**Exercise details:** Copy every line from the data below in which the string "things" can be found.
Content starts
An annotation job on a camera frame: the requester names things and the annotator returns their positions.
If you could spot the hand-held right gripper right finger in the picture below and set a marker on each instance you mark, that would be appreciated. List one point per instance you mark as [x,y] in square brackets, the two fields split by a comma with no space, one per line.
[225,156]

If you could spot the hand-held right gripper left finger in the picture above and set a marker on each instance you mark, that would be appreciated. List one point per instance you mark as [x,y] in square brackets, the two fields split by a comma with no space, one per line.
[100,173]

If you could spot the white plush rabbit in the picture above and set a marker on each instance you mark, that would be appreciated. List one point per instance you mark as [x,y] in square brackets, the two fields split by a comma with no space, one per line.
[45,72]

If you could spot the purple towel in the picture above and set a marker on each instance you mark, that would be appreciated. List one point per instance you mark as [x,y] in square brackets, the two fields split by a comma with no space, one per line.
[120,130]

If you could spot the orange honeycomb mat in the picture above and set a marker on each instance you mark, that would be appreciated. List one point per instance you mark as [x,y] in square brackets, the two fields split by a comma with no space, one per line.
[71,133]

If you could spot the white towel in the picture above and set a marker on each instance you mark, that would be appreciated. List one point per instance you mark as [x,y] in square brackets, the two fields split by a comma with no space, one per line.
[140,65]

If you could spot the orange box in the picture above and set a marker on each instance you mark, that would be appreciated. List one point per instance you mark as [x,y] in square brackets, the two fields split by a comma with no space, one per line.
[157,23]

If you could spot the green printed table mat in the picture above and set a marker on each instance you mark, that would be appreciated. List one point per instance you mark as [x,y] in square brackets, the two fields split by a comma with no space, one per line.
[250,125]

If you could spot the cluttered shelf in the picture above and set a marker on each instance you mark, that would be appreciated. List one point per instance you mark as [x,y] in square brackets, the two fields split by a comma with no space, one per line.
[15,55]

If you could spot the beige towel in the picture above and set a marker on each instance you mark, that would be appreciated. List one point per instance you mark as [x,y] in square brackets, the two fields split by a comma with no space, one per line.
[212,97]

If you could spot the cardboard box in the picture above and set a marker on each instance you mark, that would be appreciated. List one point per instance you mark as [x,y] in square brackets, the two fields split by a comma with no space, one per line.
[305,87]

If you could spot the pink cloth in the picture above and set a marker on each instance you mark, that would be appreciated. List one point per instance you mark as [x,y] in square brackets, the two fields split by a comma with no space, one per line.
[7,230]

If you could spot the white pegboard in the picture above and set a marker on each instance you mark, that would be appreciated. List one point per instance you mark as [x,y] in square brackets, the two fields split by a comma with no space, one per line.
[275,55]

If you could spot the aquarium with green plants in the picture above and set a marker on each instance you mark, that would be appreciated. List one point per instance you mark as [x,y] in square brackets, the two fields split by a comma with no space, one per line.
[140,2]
Content ends
Content starts
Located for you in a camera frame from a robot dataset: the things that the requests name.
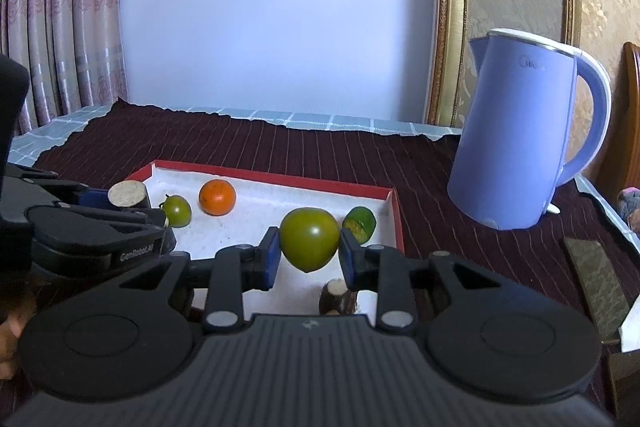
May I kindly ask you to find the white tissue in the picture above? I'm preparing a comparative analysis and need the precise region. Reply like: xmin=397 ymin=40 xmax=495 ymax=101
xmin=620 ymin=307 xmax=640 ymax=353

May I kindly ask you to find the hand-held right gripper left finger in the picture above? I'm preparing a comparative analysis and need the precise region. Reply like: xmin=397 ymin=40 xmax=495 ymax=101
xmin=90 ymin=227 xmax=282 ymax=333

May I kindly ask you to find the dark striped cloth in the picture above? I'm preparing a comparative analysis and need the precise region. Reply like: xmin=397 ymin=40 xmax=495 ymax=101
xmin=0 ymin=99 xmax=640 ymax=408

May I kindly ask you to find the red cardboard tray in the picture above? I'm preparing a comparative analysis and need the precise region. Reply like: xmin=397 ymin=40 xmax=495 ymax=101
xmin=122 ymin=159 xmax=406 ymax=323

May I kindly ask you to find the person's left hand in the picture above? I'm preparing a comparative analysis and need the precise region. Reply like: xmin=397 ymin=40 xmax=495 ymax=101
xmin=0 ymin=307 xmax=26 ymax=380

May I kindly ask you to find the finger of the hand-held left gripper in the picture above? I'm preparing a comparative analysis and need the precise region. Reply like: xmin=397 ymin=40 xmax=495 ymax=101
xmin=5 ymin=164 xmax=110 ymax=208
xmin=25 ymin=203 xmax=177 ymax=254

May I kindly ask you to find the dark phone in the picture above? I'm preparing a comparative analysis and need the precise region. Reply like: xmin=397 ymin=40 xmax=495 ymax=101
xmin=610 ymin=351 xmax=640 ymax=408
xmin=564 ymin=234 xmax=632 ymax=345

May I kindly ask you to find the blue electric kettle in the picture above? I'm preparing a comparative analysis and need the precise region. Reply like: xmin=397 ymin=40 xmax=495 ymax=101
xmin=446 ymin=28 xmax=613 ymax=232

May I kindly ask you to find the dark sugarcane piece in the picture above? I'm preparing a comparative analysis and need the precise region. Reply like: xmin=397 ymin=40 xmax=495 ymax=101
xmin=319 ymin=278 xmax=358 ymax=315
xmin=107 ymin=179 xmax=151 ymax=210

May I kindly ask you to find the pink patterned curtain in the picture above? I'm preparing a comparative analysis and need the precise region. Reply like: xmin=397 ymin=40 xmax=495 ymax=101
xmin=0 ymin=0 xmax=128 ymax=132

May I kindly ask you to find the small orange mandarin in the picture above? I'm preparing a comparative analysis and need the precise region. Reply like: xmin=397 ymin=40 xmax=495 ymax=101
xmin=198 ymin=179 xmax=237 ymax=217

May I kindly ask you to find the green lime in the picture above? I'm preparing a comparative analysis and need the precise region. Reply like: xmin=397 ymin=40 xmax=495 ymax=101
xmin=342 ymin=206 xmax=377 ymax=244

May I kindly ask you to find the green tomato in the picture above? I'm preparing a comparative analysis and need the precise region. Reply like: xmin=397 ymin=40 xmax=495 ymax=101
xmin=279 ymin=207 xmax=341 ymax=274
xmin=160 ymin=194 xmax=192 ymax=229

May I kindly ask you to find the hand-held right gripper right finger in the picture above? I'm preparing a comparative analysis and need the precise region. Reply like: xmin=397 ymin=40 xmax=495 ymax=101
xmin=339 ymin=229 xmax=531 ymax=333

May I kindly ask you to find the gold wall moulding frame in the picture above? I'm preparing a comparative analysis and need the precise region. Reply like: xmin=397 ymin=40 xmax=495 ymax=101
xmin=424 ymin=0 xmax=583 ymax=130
Content ends
**Answer to this problem:**
An annotation job on a camera frame: the requester names things and the annotator returns their positions.
Located for you in a camera frame from a robot dataset: the things that the requests name.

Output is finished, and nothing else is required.